- [INPUT FOR THIS TASK]:
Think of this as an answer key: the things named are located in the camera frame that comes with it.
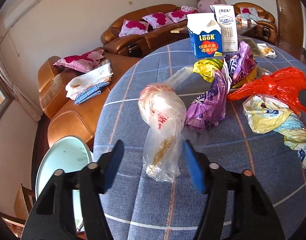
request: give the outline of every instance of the leather sofa
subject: leather sofa
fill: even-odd
[[[81,75],[81,72],[53,66],[60,59],[58,56],[50,57],[39,69],[40,104],[43,112],[51,119],[48,127],[50,147],[64,136],[76,135],[82,138],[90,149],[93,149],[96,125],[106,98],[123,74],[140,60],[140,58],[107,52],[103,56],[105,58],[102,60],[111,61],[112,81],[100,95],[80,105],[75,105],[73,100],[66,97],[65,86],[72,78]]]
[[[240,14],[240,8],[255,8],[258,12],[258,16],[260,18],[264,18],[270,20],[270,22],[266,21],[258,21],[256,37],[260,40],[266,41],[270,44],[274,44],[277,40],[277,26],[275,24],[275,17],[264,8],[248,2],[239,2],[234,4],[235,16]]]
[[[170,31],[187,25],[187,20],[166,25],[155,30],[153,30],[152,26],[150,25],[149,32],[144,35],[128,35],[121,38],[118,36],[124,19],[144,21],[142,17],[146,15],[158,12],[167,13],[179,9],[179,7],[173,4],[160,4],[133,11],[119,17],[101,36],[101,41],[104,44],[104,50],[112,54],[130,56],[128,46],[135,45],[141,50],[140,57],[144,57],[164,45],[182,39],[182,37],[177,37]]]

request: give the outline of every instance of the blue plaid cloth
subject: blue plaid cloth
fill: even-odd
[[[101,82],[88,88],[87,90],[84,90],[82,93],[77,95],[74,104],[78,105],[84,103],[85,101],[88,101],[89,99],[95,97],[96,95],[101,94],[102,88],[107,86],[109,83],[110,82]]]
[[[256,58],[259,66],[271,72],[294,66],[306,74],[306,66],[301,62],[279,48],[274,49],[277,58]],[[137,104],[147,84],[162,82],[197,60],[189,39],[164,46],[126,72],[106,100],[93,151],[96,161],[102,153],[110,151],[118,139],[125,144],[113,186],[101,195],[115,240],[191,240],[194,237],[207,195],[200,195],[194,188],[182,157],[178,161],[181,175],[174,183],[156,182],[146,175],[142,152],[149,126],[142,120]],[[197,95],[208,88],[209,83],[193,73],[176,93],[189,107]],[[193,146],[228,171],[253,170],[289,238],[306,216],[306,170],[301,168],[297,152],[283,144],[281,134],[252,132],[243,114],[243,101],[227,101],[225,120],[205,132],[203,143]],[[306,125],[306,114],[302,114],[301,120]],[[231,229],[232,209],[233,192],[229,192],[223,238]]]

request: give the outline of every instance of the purple plastic bag
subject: purple plastic bag
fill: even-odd
[[[186,112],[185,124],[196,131],[218,126],[225,118],[227,82],[219,70],[214,70],[209,91],[198,96]]]
[[[251,47],[244,41],[240,42],[239,50],[234,55],[226,55],[224,61],[232,78],[232,86],[248,76],[256,67]]]

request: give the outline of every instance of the door
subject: door
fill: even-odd
[[[300,0],[276,0],[280,43],[303,47],[304,24]]]

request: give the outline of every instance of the air conditioner
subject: air conditioner
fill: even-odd
[[[4,26],[10,29],[24,14],[38,3],[38,0],[25,0],[4,20]]]

- [WHAT YOU SHOULD DO]: Nothing but an exact copy is asked for: the lines from the start of the records through the line with "subject: leather sofa", both ends included, minus any pictures.

- [TASK ANSWER]:
Think of this as an answer key: the things named are located in the camera frame that comes with it.
request: give the outline of every instance of the leather sofa
subject: leather sofa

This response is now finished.